Ketika Qatar diumumkan sebagai tuan rumah Piala Dunia 2022, negara-negara Barat keberatan. Mereka beralasan Qatar melakukan pelanggaran hak asasi manusia terhadap para pekerja migran.
Dari 2,9 juta jiwa penduduk negara itu, sebanyak 2,5 juta jiwa adalah ekspatriat maupun buruh migran. Berbagai laporan lembaga HAM mengatakan, banyak pekerja yang tewas akibat dipaksa membangun tujuh stadion dan sarana lainnya untuk Piala Dunia 2022 di tengah suasana gurun yang terik.
Penyelidikan surat kabar The Guardian dari Inggris menyebutkan, terdapat 6.500 pekerja meninggal akibat tidak diberi sarana kerja yang baik ataupun pertolongan pertama ketika sakit. Pada 30 November, ketika diwawancara oleh pembawa acara dari Inggris, Piers Morgan, perwakilan Pemerintah Qatar Hassan Al Thawadi mengatakan bahwa jumlah pekerja yang meninggal berkisar 400-500 orang. Pernyataan Al Thawadi dikecam berbagai pihak karena dianggap menyepelekan situasi pekerja migran.
Di PE, Kaili kerap berpidato mempromosikan Qatar. Ia mengatakan bahwa Qatar memang memiliki masalah perlakuan terhadap pekerja migran, tetapi juga memiliki banyak kemajuan. Adapun Vinsentini yang memberikan wawancara kepada kantor berita Agence France-Presse pada Januari 2022 juga memuji-muji Qatar.
Dua anggota PE dari Belgia, Marie Arena dan Marc Tarabella masih diselidiki polisi.

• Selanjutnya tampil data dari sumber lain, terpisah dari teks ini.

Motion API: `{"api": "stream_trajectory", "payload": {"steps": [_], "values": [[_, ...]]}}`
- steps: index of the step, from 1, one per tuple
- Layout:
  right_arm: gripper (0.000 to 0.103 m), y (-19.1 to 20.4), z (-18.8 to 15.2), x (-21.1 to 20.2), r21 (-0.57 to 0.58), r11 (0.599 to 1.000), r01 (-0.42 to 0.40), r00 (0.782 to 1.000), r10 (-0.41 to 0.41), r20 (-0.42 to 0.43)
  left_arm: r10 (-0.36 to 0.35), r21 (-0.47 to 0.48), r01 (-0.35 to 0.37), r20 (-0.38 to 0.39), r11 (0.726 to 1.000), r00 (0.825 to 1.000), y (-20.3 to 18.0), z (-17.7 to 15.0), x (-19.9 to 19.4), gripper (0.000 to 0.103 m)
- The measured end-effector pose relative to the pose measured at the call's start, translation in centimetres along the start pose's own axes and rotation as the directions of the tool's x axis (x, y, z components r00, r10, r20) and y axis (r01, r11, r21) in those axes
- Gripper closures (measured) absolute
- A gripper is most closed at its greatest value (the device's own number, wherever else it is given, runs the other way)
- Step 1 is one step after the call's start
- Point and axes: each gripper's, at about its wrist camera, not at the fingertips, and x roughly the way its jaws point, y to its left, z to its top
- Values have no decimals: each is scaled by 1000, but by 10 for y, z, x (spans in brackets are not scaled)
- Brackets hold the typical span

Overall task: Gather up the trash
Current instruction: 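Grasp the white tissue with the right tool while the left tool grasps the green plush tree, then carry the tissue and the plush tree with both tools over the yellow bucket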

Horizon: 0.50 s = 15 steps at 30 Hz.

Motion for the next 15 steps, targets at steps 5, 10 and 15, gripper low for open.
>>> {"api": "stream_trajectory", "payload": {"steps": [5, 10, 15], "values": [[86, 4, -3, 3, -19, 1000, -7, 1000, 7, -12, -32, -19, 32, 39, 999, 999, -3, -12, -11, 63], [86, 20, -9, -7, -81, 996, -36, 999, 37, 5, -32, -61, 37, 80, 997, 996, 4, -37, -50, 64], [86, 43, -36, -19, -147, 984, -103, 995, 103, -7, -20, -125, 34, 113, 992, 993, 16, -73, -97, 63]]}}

Kepada media Euronews, Arena mengaku tidak terlibat. Ia terseret kasus ini karena salah satu asistennya pada tahun 2019 bekerja di LSM Fight Impunity yang dikelola oleh Panzeri.
Pakar hukum dari perguruan tinggi HEC Paris, Alberto Alemanno menjelaskan kepada Politico bahwa ini adalah skandal korupsi terbesar yang pernah dialami Uni Eropa. Perkara ini menunjukkan penegakan etika di dalam lembaga pemerintahan legislatif itu tidak memadai dan tidak transparan. ”Ada masalah karena kita tidak memiliki aturan seberapa jauh lobi-lobi dari pihak asing boleh dilakukan,” ujarnya. (AFP/REUTERS)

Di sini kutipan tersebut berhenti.